§ INSTRUCTIONS FOR THE TASK
In the copy, leave out the pictures and repeat all records exactly.

§ RAW DATA
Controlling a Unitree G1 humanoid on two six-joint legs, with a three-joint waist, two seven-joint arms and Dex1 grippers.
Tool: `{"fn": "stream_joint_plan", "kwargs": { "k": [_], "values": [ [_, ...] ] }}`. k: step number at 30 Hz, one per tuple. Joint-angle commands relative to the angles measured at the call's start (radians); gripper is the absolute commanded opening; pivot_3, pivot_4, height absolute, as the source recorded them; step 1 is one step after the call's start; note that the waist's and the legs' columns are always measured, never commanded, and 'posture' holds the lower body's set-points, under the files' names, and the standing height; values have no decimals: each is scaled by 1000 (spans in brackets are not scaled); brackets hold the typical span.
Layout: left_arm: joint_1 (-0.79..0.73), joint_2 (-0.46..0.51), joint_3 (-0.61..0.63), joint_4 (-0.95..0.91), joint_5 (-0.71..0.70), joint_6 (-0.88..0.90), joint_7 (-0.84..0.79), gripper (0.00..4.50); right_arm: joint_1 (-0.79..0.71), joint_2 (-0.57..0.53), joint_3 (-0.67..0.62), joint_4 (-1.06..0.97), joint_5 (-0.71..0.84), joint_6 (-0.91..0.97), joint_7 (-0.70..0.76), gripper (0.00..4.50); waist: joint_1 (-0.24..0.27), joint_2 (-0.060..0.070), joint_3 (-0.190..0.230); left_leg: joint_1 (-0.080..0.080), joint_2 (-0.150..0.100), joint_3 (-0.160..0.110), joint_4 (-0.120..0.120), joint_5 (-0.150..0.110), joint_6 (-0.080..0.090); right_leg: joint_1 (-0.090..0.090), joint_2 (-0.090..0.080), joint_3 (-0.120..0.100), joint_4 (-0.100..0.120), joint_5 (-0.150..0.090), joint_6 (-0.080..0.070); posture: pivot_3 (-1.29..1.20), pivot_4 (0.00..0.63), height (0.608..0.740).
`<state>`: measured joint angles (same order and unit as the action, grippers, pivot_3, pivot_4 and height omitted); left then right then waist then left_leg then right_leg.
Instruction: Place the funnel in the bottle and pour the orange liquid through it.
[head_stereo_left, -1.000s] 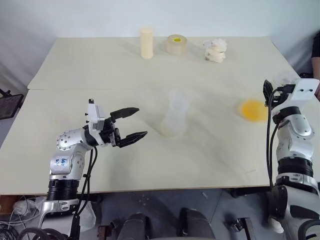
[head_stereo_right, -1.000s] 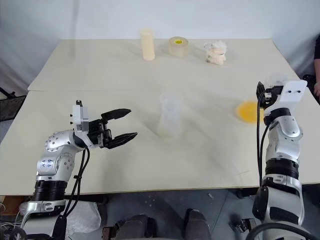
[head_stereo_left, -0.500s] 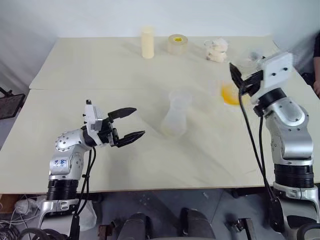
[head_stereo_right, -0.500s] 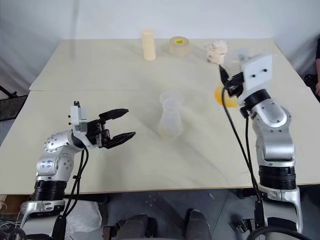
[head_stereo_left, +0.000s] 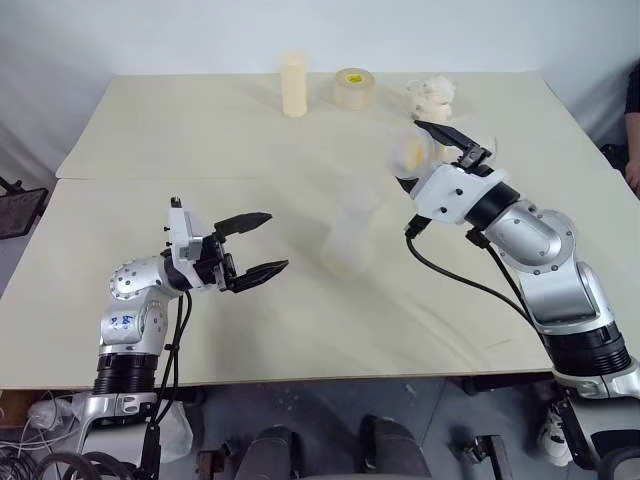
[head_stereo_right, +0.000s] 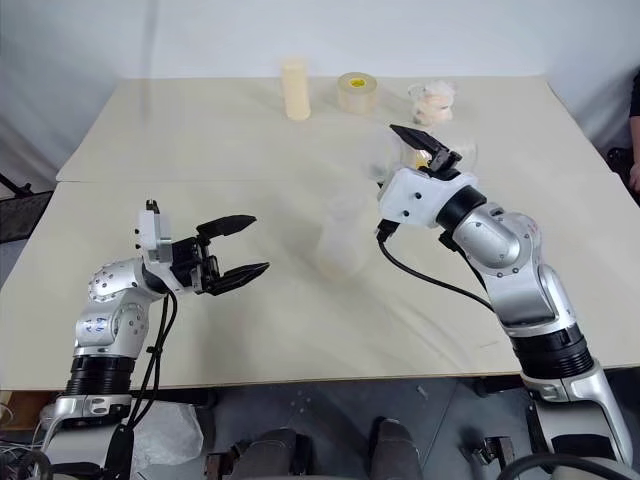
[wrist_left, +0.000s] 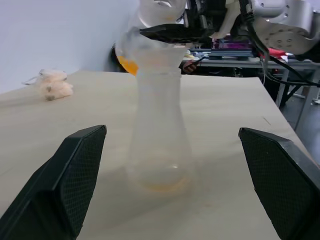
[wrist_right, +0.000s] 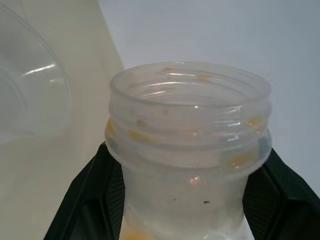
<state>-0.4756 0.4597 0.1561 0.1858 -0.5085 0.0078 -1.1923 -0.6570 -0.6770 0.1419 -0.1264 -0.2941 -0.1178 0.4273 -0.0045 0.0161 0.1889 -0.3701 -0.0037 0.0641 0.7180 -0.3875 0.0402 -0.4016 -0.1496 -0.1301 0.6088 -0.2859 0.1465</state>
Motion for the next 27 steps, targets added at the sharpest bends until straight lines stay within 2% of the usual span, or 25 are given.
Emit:
{"fn": "stream_joint_plan", "kwargs": {
  "k": [1,9,27],
  "values": [
    [-19,11,5,-8,-8,-21,-6,4500,-43,-22,6,9,-64,-92,-9,2581,0,0,0,0,0,0,0,0,0,0,0,0,0,0,0,0,150,740],
    [-5,5,3,-28,-12,-20,1,4500,-108,-12,45,100,-207,-216,-59,2581,-1,0,0,0,1,0,0,0,0,0,0,0,0,0,0,0,150,740],
    [-29,-20,-10,-9,-33,-17,-30,4500,-213,-29,74,254,-425,-398,-204,2581,-5,0,0,0,3,0,0,0,0,0,0,0,0,0,0,0,150,740]
  ]
}}
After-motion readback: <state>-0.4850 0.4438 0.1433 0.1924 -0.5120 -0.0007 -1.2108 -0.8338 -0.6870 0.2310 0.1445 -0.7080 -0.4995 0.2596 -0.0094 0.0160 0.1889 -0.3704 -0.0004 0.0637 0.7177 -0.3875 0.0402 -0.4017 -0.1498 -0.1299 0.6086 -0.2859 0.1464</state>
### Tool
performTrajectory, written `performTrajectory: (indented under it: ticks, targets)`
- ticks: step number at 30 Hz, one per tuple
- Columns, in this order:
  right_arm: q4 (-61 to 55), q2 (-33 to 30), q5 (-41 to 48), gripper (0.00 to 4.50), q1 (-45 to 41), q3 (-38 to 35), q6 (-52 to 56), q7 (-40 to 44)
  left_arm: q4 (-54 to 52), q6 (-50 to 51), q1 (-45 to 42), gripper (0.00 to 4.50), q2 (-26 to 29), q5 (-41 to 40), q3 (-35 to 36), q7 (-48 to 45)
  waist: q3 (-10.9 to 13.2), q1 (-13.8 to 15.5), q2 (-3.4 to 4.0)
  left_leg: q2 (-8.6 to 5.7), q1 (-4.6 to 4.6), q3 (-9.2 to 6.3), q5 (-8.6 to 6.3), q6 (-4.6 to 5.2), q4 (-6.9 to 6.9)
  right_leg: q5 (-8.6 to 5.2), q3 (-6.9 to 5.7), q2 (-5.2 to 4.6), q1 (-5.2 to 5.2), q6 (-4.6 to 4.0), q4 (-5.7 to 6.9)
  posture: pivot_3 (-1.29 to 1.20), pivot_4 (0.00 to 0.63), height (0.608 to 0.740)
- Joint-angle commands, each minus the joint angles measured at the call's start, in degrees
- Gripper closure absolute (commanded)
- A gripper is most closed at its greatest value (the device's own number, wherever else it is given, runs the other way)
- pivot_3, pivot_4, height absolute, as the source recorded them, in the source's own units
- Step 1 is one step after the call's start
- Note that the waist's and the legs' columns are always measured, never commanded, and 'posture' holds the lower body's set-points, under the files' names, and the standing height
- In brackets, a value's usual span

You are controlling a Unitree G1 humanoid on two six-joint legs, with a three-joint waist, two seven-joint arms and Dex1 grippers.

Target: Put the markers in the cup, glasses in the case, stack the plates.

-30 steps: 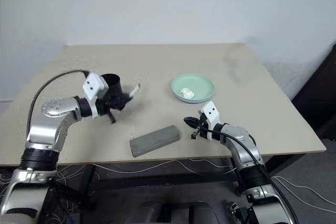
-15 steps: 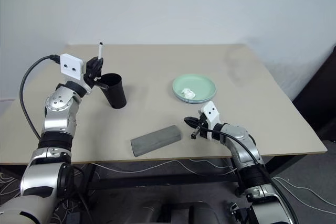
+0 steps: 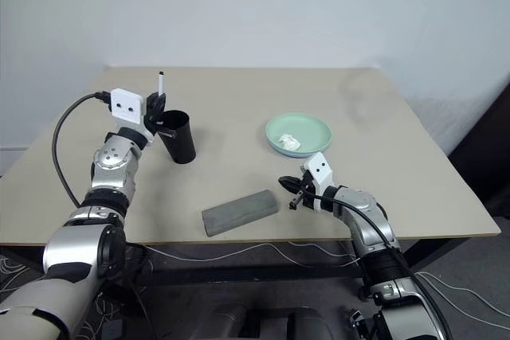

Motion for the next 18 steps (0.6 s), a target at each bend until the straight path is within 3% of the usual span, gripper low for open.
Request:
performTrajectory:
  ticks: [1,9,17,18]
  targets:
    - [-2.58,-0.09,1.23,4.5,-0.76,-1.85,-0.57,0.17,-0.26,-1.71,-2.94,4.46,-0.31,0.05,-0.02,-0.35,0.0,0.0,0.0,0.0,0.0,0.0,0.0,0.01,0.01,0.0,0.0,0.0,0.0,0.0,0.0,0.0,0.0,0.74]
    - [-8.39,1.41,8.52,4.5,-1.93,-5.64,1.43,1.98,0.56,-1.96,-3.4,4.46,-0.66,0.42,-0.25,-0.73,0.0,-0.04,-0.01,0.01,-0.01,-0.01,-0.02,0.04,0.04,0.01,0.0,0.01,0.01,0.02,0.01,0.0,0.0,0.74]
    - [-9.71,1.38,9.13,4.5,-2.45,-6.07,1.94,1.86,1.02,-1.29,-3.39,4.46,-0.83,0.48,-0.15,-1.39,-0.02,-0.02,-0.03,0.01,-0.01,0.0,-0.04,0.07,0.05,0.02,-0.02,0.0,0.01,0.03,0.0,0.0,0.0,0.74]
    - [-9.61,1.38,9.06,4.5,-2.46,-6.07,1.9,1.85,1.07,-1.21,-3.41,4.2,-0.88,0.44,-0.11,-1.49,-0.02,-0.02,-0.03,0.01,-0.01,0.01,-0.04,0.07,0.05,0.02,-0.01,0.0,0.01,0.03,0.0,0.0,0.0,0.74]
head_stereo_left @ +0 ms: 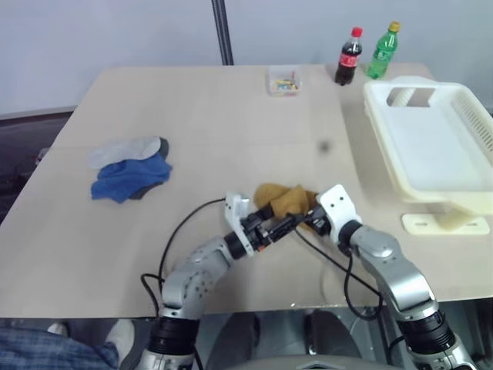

§ ANSWER SPACE
Controlling a Unitree G1 humanoid on two six-joint legs, with a three-joint waist, two seven-joint arms and Dex1 grippers.
Tool: `{"fn": "stream_joint_plan", "kwargs": { "k": [_], "values": [ [_, ...] ] }}`. k: step number at 30 Hz, one per tuple. Joint-angle commands relative to the angles measured at the call's start (radians); gripper is the absolute commanded opening; pivot_3, pivot_4, height absolute, as the source recorded them; step 1 is one step after the call's start; note that the waist's and the legs' columns are always measured, never commanded, and 'posture' holds the lower body's set-points, under the files' names, and the standing height; values have no decimals: each is scaled by 1000 (spans in brackets are not scaled); brackets hold the typical span.
Layout: left_arm: joint_1 (-0.79..0.73), joint_2 (-0.46..0.51), joint_3 (-0.61..0.63), joint_4 (-0.95..0.91), joint_5 (-0.71..0.70), joint_6 (-0.88..0.90), joint_7 (-0.84..0.79), gripper (0.00..4.50); right_arm: joint_1 (-0.79..0.71), joint_2 (-0.57..0.53), joint_3 (-0.67..0.62), joint_4 (-1.06..0.97), joint_5 (-0.71..0.84), joint_6 (-0.91..0.97), joint_7 (-0.70..0.76), gripper (0.00..4.50); waist: joint_1 (-0.24..0.27), joint_2 (-0.060..0.070), joint_3 (-0.190..0.230); left_leg: joint_1 (-0.080..0.080), joint_2 (-0.150..0.100), joint_3 (-0.160..0.110), joint_4 (-0.120..0.120), joint_5 (-0.150..0.110), joint_6 (-0.080..0.090); right_leg: joint_1 (-0.090..0.090), joint_2 (-0.090..0.080), joint_3 (-0.120..0.100), joint_4 (-0.100..0.120), joint_5 (-0.150..0.090), joint_6 (-0.080..0.070); posture: pivot_3 (-1.29..1.20), pivot_4 (0.00..0.63), height (0.608..0.740).
`<state>`: measured joint angles (same order and unit as the action, grippers, pivot_3, pivot_4 and height omitted); left then right then waist then left_leg then right_leg.
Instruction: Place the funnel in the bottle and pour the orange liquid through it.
[head_stereo_left, -1.000s] 
[head_stereo_right, -1.000s] 
[head_stereo_left, -0.500s] 
[head_stereo_right, -0.500s] 
[head_stereo_left, +0.000s] 
[head_stereo_right, +0.000s] 
[wrist_left, +0.000s] 
[wrist_right, +0.000s] 
<state>-0.4756 0.4597 0.1561 0.1858 -0.5085 0.0078 -1.1923 -0.6570 -0.6770 0.1419 -0.1264 -0.2941 -0.1178 0.4273 -0.0045 0.0161 0.1889 -0.3701 -0.0037 0.0641 0.7180 -0.3875 0.0402 -0.4016 -0.1496 -0.1301 0.6088 -0.2859 0.1465</state>
Motion for the next 27 steps, targets added at the sharpest bends until straight lines stay within 2% of the usual span, or 25 are given.
Emit:
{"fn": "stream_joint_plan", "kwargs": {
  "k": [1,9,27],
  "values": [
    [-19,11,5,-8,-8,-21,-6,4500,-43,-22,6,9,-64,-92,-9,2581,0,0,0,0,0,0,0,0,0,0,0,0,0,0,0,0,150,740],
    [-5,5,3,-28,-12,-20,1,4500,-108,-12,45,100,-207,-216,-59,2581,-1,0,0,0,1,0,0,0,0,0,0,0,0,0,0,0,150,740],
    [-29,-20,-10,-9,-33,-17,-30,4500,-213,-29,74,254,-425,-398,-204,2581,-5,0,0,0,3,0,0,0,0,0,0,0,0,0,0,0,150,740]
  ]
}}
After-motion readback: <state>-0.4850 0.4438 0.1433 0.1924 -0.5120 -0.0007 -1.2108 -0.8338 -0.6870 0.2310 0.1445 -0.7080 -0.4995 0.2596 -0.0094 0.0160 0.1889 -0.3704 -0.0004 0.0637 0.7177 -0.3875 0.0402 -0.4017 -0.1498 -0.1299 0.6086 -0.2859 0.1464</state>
### Tool
performTrajectory, written `performTrajectory: (indented under it: ticks, targets)`
- ticks: step number at 30 Hz, one per tuple
- Columns, in this order:
  right_arm: q4 (-61 to 55), q2 (-33 to 30), q5 (-41 to 48), gripper (0.00 to 4.50), q1 (-45 to 41), q3 (-38 to 35), q6 (-52 to 56), q7 (-40 to 44)
  left_arm: q4 (-54 to 52), q6 (-50 to 51), q1 (-45 to 42), gripper (0.00 to 4.50), q2 (-26 to 29), q5 (-41 to 40), q3 (-35 to 36), q7 (-48 to 45)
  waist: q3 (-10.9 to 13.2), q1 (-13.8 to 15.5), q2 (-3.4 to 4.0)
  left_leg: q2 (-8.6 to 5.7), q1 (-4.6 to 4.6), q3 (-9.2 to 6.3), q5 (-8.6 to 6.3), q6 (-4.6 to 5.2), q4 (-6.9 to 6.9)
  right_leg: q5 (-8.6 to 5.2), q3 (-6.9 to 5.7), q2 (-5.2 to 4.6), q1 (-5.2 to 5.2), q6 (-4.6 to 4.0), q4 (-5.7 to 6.9)
  posture: pivot_3 (-1.29 to 1.20), pivot_4 (0.00 to 0.63), height (0.608 to 0.740)
- Joint-angle commands, each minus the joint angles measured at the call's start, in degrees
- Gripper closure absolute (commanded)
- A gripper is most closed at its greatest value (the device's own number, wherever else it is given, runs the other way)
- pivot_3, pivot_4, height absolute, as the source recorded them, in the source's own units
- Step 1 is one step after the call's start
- Note that the waist's and the legs' columns are always measured, never commanded, and 'posture' holds the lower body's set-points, under the files' names, and the standing height
- In brackets, a value's usual span

You are controlling a Unitree G1 humanoid on two six-joint legs, with a three-joint waist, two seven-joint arms and Dex1 grippers.

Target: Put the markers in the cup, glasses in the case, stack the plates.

-30 steps: 
-15 steps: 
+0 steps: 

Motion for the next 18 steps (0.6 s), a target at each bend until the straight path is within 3% of the usual span, gripper low for open.
Request:
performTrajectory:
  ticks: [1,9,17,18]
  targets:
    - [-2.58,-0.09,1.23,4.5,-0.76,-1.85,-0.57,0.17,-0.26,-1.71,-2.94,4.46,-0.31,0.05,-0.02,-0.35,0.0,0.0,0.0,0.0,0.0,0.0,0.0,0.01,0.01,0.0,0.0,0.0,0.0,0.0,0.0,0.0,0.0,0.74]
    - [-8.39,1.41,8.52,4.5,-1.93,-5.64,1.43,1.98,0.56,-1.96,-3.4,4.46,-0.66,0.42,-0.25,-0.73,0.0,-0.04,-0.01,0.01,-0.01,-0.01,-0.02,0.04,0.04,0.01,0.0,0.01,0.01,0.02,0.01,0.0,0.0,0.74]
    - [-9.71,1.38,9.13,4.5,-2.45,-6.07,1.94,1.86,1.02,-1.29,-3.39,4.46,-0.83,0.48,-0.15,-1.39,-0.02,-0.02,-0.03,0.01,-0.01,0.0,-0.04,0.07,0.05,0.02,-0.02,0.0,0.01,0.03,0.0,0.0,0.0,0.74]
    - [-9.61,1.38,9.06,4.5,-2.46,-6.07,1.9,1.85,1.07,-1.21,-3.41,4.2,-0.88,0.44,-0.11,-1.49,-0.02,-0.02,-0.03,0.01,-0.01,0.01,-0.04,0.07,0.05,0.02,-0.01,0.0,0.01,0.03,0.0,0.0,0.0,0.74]
head_stereo_left @ +0 ms: 

Exercise complete, with nothing further to add.